Sénégal : Nouveau souffle pour le commerce avec la Mauritanie
Sénégal
Pendant des années, le pont entre le Sénégal et la Mauritanie, pourtant géographiquement si court, était économiquement interminable. Au poste frontalier de Rosso, les transporteurs devaient décharger entièrement leurs marchandises côté mauritanien, pour les recharger ensuite dans un véhicule sénégalais, et inversement. Ce système, vécu comme un rituel inutile et coûteux, imposait aux camions de vider leur contenu sous le soleil, à la merci de contrôles redondants et de retards chroniques. Cette rupture dite de charge, bien plus qu’une simple formalité douanière, ralentissait l’acheminement des biens, alourdissait les coûts et nourrissait une méfiance sourde entre opérateurs des deux pays.
C’est ce verrou logistique que les ministres des Transports du Sénégal et de la Mauritanie ont décidé de faire sauter. Le 11 juillet 2025, à Rosso, Yankhoba Diémé et Ely Ould Veirik ont signé un accord qui abolit cette obligation et autorise la libre circulation continue des véhicules de transport. Le geste, hautement symbolique et concrètement utile, répond à une volonté partagée de fluidifier les échanges entre deux économies liées par l’histoire, la géographie et, de plus en plus, par des projets communs.
Le moteur de la diplomatie Diomaye
Cette avancée logistique intervient dans un contexte plus large de coopération renforcée entre les deux États. Depuis son investiture, le président sénégalais Bassirou Diomaye Faye a fait du renforcement des liens avec la Mauritanie un axe prioritaire de sa politique étrangère. Le 2 juin dernier à Nouakchott, les deux gouvernements avaient déjà scellé un accord novateur sur la mobilité des citoyens, autorisant une circulation et une installation plus encadrées mais allégées pour les ressortissants des deux pays. L’objectif n’était pas uniquement de régler des problèmes frontaliers, mais de rebâtir un climat de confiance, en misant sur la complémentarité plutôt que la concurrence.
Dans le prolongement de cette vision, la signature de Rosso vient stabiliser l’un des flux les plus sensibles : celui des marchandises.

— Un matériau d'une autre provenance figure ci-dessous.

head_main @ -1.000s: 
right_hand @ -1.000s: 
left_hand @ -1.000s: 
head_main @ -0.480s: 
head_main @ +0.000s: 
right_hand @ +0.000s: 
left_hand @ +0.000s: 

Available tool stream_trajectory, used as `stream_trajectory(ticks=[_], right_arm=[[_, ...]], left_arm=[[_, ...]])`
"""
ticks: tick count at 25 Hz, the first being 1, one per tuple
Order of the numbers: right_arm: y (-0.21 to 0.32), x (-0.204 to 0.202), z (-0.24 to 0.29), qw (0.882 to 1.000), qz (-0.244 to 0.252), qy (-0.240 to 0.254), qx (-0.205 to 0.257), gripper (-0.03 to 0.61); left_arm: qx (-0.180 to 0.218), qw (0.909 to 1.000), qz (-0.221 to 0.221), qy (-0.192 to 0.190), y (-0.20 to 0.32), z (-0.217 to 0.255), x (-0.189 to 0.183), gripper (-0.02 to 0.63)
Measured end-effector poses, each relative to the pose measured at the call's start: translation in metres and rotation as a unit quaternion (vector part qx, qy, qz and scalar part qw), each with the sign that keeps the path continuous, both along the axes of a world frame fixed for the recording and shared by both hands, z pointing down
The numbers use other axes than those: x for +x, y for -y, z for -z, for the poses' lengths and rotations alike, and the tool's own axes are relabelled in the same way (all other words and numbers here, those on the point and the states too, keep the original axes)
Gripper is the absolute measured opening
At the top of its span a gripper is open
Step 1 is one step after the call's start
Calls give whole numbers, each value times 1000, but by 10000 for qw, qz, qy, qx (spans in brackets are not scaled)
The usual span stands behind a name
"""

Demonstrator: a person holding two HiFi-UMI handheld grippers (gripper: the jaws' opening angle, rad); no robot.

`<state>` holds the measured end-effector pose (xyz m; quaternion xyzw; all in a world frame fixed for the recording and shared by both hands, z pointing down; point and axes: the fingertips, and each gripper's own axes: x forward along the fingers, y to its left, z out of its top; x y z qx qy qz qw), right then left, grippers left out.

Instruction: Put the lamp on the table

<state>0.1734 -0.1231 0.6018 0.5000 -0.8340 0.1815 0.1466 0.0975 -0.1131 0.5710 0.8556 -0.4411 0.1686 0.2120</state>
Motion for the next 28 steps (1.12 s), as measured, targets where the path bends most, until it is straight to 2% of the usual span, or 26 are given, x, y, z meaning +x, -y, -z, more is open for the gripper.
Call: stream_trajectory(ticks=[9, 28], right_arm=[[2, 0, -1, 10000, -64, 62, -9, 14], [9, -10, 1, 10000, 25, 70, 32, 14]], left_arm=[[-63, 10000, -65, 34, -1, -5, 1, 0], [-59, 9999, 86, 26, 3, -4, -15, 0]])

Elle anticipe aussi les retombées attendues du développement gazier conjoint de Grand Tortue Ahmeyim, projet stratégique aux frontières maritimes des deux nations. Ce cadre coopératif a désormais une traduction très concrète pour les chauffeurs, les commerçants et les logisticiens. Fini les ruptures absurdes à la frontière. Un camion mauritanien pourra entrer à Kaolack ou Tambacounda sans déchargement forcé, tout comme un camion sénégalais pourra rallier Nouadhibou ou Atar sans rupture imposée.

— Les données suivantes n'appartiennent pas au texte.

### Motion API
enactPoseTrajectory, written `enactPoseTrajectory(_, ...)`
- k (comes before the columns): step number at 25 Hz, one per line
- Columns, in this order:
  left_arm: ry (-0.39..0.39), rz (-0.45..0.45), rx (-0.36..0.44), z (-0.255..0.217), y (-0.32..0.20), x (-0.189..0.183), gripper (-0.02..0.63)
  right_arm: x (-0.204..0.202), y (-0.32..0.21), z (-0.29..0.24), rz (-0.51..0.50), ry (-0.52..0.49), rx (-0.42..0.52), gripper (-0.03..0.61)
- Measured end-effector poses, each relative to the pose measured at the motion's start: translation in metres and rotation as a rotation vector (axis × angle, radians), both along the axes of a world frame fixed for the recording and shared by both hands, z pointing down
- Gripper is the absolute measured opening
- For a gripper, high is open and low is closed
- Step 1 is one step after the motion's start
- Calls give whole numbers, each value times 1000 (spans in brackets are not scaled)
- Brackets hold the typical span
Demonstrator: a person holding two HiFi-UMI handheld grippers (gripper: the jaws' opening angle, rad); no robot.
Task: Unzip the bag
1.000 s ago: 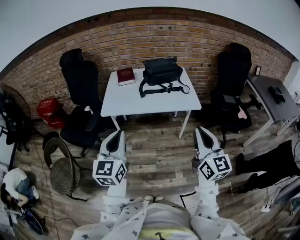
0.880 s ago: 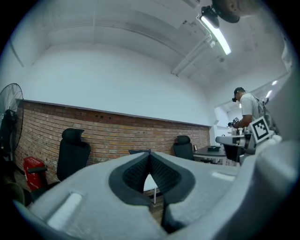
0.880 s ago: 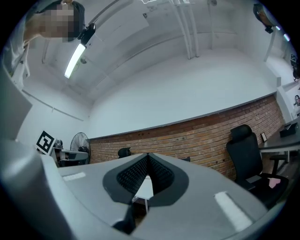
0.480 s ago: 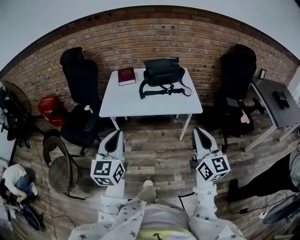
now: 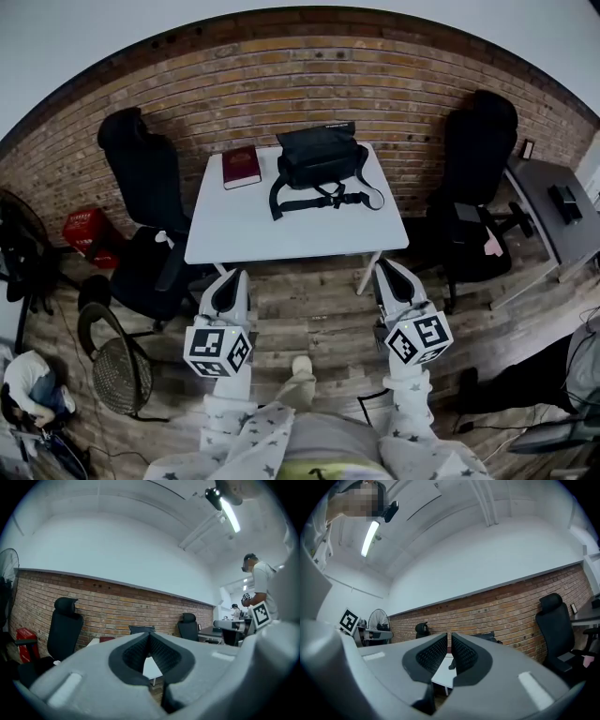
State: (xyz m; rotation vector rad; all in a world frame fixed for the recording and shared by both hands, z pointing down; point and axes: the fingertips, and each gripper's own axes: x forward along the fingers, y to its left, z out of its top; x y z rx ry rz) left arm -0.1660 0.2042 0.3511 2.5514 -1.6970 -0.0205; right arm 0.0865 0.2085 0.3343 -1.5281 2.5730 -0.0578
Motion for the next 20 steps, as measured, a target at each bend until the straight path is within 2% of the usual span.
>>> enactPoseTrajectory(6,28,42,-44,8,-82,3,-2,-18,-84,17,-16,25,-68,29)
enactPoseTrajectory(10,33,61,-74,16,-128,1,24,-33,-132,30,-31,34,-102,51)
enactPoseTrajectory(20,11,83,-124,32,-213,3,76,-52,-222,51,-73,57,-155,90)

Une coordination multisectorielle pour éviter les échecs passés
La nouveauté de cette convention réside aussi dans sa méthode. Plutôt que de s’en tenir à une signature politique sans suivi, les deux ministres ont validé la mise en place d’un comité mixte. Ce groupe, composé de professionnels du transport, de logisticiens, d’agents douaniers et de représentants des autorités locales, aura pour mission d’assurer l’application uniforme des nouvelles règles sur le terrain. Il devra harmoniser les pratiques des deux administrations, sécuriser les trajets et anticiper les conflits opérationnels.
Cette coordination est d’autant plus cruciale que plusieurs textes similaires avaient été signés par le passé, sans jamais sortir des tiroirs des administrations. Cette fois, les autorités veulent aller plus loin que les annonces. La levée de la rupture de charge ne sera effective que si elle est suivie d’un changement de comportement des douaniers, d’une transparence dans les procédures, et d’une adoption par les transporteurs eux-mêmes.
En conclusion, l’accord de Rosso n’est pas une simple mesure technique. Il témoigne d’une volonté politique d’agir au plus près des réalités du terrain, en supprimant une entrave aussi ancienne qu’injustifiée. Il pourrait aussi devenir un modèle de coopération régionale dans un espace ouest-africain trop souvent miné par les lenteurs administratives. Reste à voir si cette fois, les roues tourneront aussi vite que les promesses.